Summary
- Coca Cola has declared to lay-off 2,200 staff from its global workforce.
- Amid COVID-19 pandemic, the Company experienced the impact on its Q3 FY2020 results as well as on its market share.
- A significant drop of 20% was seen in the operating cash flow and free cash flow by 17%, which forced them to take this decision.
- Employees who would be removed from the services will be given lay-off packages.
Coca Cola has sprung to limelight after announcing its plan to lay off 2,200 workers around the globe. The Company had to take this step as a part of its restructuring plan, which was necessitated because of unpalatable COVID-19 repercussions.
In its home market, i.e., the US, Coke would resort to lay-offs and buyouts to cut 1,200 jobs, which account for 12% of the workforce. The Company which had 86.2 thousand global employees at the close of 2019, has to let 2,200 people go because of the pandemic.
The decision to lay off thousands of staff worldwide comes after the Company saw its revenue being battered by COVID-19, necessitating a restructuring plan.
In places like the US, Canada and Puerto Rico, the employees who would be removed from the services would be provided lay-off packages. Coke projects the cost of this process in the range of US$350 million to US$550 million.
A Glance at Q3 2020 Results:
On 23 October 2020, the Company released its Q3 results, besides updating about its various strategic initiatives:
- There was a decline in the global unit case volume by 4%.
- Net revenue declined by 9% and organic revenue by 6%.
- Operating income dropped by 8%. However, there was an improvement in the Comparable Currency Neutral Operating Income by 7%.
- Operating margin, which was 26.3% in the previous corresponding period (pcp) improved to 26.6% in Q3 FY2020.
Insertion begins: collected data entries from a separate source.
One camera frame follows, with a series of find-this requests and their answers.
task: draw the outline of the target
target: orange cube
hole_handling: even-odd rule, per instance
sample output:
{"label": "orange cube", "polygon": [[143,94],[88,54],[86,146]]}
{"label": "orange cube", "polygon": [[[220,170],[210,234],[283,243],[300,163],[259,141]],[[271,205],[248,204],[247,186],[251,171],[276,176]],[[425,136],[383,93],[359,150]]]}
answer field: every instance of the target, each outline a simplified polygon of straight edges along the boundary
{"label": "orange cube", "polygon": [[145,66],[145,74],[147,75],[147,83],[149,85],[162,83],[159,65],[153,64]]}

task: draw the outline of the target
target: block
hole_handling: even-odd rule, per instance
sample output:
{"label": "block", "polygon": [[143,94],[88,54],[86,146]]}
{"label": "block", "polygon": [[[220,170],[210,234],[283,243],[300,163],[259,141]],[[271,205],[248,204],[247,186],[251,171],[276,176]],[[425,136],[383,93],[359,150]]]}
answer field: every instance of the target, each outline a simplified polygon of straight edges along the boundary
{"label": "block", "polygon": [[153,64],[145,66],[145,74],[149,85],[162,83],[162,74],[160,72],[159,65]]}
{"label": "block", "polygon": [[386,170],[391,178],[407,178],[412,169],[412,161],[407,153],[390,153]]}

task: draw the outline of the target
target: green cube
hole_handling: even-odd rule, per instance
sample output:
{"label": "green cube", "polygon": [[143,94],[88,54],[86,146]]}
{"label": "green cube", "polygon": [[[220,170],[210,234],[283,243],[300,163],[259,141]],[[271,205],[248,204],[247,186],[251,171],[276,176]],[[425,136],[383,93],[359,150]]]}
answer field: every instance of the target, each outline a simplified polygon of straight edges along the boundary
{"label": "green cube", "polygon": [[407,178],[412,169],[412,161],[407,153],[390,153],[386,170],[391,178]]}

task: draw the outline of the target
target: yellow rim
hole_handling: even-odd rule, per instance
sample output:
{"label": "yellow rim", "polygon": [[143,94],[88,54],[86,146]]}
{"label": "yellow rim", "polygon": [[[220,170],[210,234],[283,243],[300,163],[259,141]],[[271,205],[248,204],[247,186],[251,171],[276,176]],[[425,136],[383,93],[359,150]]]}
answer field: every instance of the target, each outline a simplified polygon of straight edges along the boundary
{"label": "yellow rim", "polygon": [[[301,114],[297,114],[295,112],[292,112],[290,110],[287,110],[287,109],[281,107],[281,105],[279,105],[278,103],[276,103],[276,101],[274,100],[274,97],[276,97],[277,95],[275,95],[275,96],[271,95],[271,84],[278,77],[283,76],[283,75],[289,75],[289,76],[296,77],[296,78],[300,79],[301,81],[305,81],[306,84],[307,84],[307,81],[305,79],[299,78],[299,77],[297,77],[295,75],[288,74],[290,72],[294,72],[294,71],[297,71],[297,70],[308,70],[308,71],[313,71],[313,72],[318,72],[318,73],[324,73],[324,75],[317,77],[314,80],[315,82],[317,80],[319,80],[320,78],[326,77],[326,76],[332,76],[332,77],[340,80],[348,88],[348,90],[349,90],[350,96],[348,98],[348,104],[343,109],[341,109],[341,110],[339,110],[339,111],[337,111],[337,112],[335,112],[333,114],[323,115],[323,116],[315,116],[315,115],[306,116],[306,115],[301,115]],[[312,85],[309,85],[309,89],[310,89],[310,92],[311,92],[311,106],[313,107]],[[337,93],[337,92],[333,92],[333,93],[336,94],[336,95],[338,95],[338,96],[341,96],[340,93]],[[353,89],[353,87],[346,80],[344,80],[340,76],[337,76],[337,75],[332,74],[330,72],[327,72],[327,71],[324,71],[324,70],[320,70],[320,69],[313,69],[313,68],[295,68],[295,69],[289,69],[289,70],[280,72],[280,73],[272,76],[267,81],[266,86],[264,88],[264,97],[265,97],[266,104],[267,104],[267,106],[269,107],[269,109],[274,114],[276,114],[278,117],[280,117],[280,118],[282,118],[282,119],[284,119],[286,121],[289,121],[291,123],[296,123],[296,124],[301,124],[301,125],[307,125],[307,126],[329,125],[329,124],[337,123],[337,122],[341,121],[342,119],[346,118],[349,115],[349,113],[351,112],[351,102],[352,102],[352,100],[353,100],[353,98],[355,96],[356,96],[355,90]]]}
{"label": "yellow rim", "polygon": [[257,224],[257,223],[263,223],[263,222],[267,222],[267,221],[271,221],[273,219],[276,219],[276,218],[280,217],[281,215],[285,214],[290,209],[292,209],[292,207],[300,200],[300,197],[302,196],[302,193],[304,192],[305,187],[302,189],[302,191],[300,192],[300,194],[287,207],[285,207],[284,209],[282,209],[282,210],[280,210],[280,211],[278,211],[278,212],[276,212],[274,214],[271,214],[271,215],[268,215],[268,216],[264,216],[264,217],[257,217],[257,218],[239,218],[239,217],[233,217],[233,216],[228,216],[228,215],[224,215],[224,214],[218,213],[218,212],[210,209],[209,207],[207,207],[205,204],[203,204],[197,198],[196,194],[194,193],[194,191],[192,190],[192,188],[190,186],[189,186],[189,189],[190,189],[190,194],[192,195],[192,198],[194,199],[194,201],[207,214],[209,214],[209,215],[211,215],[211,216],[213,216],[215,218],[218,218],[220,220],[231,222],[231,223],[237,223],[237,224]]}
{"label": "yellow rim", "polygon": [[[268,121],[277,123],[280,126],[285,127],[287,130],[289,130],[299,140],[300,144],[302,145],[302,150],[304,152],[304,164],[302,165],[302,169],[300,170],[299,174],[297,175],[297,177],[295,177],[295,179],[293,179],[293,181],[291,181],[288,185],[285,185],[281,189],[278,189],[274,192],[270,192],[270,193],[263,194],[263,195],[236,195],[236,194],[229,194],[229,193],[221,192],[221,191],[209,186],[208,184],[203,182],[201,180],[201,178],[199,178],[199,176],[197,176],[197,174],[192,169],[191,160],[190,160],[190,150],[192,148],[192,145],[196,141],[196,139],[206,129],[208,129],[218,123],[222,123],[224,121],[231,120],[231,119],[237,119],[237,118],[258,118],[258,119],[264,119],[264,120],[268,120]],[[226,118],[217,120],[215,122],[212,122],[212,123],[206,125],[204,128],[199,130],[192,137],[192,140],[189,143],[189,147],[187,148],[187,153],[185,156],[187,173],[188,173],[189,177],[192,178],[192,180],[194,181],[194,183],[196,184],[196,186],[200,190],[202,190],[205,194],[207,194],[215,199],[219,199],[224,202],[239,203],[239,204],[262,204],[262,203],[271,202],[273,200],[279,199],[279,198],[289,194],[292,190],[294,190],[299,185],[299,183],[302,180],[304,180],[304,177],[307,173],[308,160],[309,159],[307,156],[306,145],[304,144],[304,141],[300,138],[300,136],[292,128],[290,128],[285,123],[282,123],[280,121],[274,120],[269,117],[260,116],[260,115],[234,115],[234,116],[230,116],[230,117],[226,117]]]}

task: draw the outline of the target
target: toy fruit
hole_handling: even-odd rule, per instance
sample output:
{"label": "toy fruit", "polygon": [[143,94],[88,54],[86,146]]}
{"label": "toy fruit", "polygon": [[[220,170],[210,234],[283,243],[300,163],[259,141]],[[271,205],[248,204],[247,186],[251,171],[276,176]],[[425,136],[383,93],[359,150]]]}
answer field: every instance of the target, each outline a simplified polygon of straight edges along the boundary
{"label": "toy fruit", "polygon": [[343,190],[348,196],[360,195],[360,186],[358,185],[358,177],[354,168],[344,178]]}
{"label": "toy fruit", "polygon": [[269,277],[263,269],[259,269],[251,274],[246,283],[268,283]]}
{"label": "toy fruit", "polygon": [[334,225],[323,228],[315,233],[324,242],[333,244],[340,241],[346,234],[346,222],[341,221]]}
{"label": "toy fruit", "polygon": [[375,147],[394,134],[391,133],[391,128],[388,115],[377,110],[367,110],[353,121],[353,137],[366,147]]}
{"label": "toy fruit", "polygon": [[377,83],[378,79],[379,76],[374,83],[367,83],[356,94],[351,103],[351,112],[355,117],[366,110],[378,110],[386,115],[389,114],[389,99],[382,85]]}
- A significant drop of 33% was seen in earnings per share to US$0.40. Comparable EPS dropped by 2% on pcp.
Impact on the company’s market share:
In Q3 FY2020, Coca Cola lost value share in overall non-alcoholic ready-to-drink beverages. The underlying share gain was compensated by the negative channel mix because of the constant stress in away-from-home networks.
Impact on the Cash Flow:
COVID-19 pandemic also impacted YTD cash flow from operations. During the September 2020 quarter, cash flow from operations slipped 20% to US$6.2 billion. Free cash flow dropped 17% to US$5.5 billion.
To tackle the above situation, Coke responded by accelerating its plan to restructure the organisation and slim its portfolio. Presently, the Company has stopped manufacturing drinks like Tab and Odwalla. The Company feels that these brands do not sell well, and have no growth prospects. Further, the Company would build new operating units with the focus on the regional and local levels. These units would then work with five global marketing leadership teams.
Stock Information:
By the end of day’s trade on 18 December 2020, Coca Cola shares on NYSE improved marginally by 0.9% and settled at US$53.74.